What you will do =>
Of all the lines below, return only those starting with the line holding "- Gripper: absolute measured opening" and going on through the line holding "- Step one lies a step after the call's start", exactly as written.
++++++
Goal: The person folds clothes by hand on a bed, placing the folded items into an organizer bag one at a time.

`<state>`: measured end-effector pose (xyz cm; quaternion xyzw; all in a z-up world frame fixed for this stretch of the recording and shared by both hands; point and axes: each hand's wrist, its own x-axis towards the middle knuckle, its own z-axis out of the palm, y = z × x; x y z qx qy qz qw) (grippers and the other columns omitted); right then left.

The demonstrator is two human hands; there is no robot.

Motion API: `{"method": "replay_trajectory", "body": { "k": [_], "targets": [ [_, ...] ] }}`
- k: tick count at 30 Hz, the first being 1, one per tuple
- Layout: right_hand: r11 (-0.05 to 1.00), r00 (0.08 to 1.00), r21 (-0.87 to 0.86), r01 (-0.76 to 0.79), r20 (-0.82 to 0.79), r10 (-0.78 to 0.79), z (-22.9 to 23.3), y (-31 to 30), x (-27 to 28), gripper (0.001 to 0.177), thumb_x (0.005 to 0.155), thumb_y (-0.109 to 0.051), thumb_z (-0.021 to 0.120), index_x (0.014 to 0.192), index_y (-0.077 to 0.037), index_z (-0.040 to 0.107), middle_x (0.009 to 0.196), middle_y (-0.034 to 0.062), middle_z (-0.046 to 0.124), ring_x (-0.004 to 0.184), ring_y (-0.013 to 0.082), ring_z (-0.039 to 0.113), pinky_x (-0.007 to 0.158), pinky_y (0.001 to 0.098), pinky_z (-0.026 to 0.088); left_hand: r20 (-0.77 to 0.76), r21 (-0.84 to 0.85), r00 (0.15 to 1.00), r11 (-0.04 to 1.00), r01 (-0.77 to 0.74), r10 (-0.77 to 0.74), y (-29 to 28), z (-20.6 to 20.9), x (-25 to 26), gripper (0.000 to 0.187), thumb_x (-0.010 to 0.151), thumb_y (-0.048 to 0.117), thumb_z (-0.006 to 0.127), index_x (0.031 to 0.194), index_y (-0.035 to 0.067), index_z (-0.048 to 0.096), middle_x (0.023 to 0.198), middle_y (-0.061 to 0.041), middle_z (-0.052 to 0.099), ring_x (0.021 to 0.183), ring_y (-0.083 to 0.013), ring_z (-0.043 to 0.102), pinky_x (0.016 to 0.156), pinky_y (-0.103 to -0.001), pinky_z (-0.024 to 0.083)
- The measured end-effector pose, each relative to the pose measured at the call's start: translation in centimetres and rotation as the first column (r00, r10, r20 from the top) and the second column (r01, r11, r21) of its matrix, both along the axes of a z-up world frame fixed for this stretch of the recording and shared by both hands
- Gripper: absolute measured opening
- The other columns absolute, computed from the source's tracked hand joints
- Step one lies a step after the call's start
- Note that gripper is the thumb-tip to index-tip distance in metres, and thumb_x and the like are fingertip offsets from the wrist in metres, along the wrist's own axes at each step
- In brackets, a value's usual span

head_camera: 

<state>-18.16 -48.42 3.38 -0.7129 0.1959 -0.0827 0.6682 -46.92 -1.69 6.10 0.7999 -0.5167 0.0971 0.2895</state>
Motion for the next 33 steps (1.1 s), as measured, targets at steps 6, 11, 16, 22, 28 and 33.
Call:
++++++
Result =>
- Gripper: absolute measured opening
- The other columns absolute, computed from the source's tracked hand joints
- Step one lies a step after the call's start

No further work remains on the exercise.